NK T cells are an unusual subset of T lymphocytes. They express NK1. 1 Ag, are CD1 restricted, and highly skewed toward Vbeta8 for their TCR usage. They express the unique potential to produce large amounts of IL-4 and IFN-gamma immediately upon TCR cross-linking. We previously showed in the thymus that the NK T subset requires IL-7 for its functional maturation. In this study, we analyzed whether IL-7 was capable of regulating the production of IL-4 and IFN-gamma by the discrete NK T subset of CD4+ cells in the periphery. Two hours after injection of IL-7 into mice, or after a 4-h exposure to IL-7 in vitro, IL-4 production by CD4+ cells in response to anti-TCR-alphabeta is markedly increased. In contrast, IFN-gamma production remains essentially unchanged. In beta2-microglobulin- and CD1-deficient mice, which lack NK T cells, IL-7 treatment does not reestablish normal levels of IL-4 by CD4+ T cells. Moreover, we observe that in wild-type mice, the memory phenotype (CD62L-CD44+) CD4+ T cells responsible for IL-4 production are not only NK1.1+ cells, but also NK1.1- cells. This NK1.1-IL-4-producing subset shares three important characteristics with NK T cells: 1) Vbeta8 skewing; 2) CD1 restriction as demonstrated by their absence in CD1-deficient mice and relative overexpression in MHC II null mice; 3) sensitivity to IL-7 in terms of IL-4 production. In conclusion, the present study provides evidence that CD4+MHC class I-like-dependent T cell populations include not only NK1.1+ cells, but also NK1.1- cells, and that these two subsets are biased toward IL-4 production by IL-7.

IL-7 reverses NK1+ T cell-defective IL-4 production in the non-obese diabetic mouse.

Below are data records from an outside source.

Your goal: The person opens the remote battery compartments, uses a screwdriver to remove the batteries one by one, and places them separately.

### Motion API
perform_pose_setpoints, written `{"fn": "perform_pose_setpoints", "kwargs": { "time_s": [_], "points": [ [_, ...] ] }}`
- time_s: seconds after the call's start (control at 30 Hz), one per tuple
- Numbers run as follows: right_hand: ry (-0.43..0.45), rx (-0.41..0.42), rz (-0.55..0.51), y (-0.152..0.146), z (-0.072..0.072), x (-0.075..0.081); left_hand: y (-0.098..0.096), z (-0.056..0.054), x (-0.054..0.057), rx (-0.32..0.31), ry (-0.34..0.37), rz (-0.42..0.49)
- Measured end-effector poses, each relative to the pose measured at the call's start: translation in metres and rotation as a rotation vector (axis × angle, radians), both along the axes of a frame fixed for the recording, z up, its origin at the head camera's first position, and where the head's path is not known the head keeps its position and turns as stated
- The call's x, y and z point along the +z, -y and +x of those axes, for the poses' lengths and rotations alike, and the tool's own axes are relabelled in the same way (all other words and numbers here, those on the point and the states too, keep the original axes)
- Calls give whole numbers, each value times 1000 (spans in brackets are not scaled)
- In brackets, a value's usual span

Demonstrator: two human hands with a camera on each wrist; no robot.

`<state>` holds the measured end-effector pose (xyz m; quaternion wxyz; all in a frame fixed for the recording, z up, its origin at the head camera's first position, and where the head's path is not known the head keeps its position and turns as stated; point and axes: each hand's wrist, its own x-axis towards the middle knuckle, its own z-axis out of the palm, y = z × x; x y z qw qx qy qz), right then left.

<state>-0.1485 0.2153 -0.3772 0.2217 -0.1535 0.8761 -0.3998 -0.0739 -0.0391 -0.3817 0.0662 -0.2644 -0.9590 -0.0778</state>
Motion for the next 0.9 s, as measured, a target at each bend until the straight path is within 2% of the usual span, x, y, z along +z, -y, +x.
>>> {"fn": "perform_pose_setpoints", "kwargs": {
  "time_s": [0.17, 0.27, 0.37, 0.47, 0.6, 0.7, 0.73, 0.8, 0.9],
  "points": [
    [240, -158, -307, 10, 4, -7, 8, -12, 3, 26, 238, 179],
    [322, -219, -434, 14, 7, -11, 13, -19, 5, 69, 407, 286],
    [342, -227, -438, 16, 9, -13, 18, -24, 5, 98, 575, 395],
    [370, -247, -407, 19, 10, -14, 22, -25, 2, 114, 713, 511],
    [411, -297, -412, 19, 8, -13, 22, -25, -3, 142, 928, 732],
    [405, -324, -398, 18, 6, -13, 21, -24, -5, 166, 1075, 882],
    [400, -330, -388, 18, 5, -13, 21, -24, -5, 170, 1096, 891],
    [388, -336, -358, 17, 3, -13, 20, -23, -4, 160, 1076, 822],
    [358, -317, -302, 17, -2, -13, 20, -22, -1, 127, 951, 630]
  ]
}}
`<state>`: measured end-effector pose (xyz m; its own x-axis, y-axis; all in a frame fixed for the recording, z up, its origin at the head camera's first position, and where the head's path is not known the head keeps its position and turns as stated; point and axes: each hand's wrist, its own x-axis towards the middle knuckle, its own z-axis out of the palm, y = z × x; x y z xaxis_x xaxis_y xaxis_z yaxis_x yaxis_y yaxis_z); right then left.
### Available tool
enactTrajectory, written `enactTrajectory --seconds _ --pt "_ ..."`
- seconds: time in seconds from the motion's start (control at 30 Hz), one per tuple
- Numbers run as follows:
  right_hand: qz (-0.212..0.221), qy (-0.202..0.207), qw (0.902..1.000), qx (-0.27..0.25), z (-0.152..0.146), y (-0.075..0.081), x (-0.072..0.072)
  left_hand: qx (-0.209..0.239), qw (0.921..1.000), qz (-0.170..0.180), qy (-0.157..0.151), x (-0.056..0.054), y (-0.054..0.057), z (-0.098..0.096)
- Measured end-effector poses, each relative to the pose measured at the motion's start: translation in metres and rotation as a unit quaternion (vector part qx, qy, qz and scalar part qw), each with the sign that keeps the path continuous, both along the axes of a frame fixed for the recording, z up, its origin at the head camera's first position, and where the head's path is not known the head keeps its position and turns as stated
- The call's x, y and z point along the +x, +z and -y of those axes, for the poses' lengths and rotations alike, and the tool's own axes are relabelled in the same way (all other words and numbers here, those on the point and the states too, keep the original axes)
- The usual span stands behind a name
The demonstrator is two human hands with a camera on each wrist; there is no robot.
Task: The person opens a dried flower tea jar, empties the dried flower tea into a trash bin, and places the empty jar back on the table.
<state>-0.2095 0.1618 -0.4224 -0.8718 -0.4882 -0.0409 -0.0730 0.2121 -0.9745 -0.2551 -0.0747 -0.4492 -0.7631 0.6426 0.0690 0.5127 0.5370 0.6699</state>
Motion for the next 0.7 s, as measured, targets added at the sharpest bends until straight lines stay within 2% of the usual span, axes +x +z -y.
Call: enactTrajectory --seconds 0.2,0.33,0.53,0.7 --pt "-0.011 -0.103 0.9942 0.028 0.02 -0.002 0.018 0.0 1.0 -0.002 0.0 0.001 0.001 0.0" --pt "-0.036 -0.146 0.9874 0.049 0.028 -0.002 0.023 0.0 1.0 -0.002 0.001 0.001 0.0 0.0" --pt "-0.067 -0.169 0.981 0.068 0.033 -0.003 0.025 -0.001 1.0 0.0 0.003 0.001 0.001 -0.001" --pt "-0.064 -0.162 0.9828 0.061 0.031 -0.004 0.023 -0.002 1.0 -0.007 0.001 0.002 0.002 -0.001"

Converging data suggest an important role for IL-7 in T lymphocyte maturation as illustrated by the severe T lymphopenia observed in IL-7-deficient mice. We recently reported that IL-7 preferentially promotes the in vitro expansion of a discrete MHC class I-dependent lymphocyte subset comprising both CD4+ and CD4-CD8- TCR alpha beta + cells bearing several NK cells markers such NK1.1 and Ly-49. These T cells, designated as NK1+ T cells, have the unique property among thymocytes of producing large amounts of IL-4 upon primary stimulation via the TCR. We have further demonstrated that thymic NK1+ T cells of non-obese diabetic (NOD) mice, a spontaneous model of autoimmune type I diabetes, are markedly deficient in maturation both quantitatively and functionally (IL-4 production). In the present experiments, the addition of exogenous IL-7 completely restored IL-4 production by anti-TCR alpha beta-stimulated mature (HSA-CD8-) thymocytes in NOD mice. A short 2 h preincubation with IL-7 was sufficient to restore both the expression of IL-4 mRNA and IL-4 production capacity. This was related to a direct effect on NK1+ thymocytes since: (i) the effect of IL-7 was restricted to the non-mainstream MEL-14- 3G11- TCR alpha beta + subset which mostly concentrates the IL-4-producing capacity and (ii) IL-7 did not restore IL-4 production in class I-deficient mice which lack the NK1+ T cell subset. Importantly, this activity of IL-7 on NK1+ T cells was also demonstrated in non-autoimmune strains of mice. These results were extended in vivo by showing that the IL-7 treatment significantly increased the anti-CD3 triggered IL-4 production by NK1+ T spleen cells. These findings confirm the role of IL-7 in NK1+ T cell maturation and suggest that the NK1+ T cell defect in NOD mice could be related to insufficient intrathymic IL-7 bioavailability.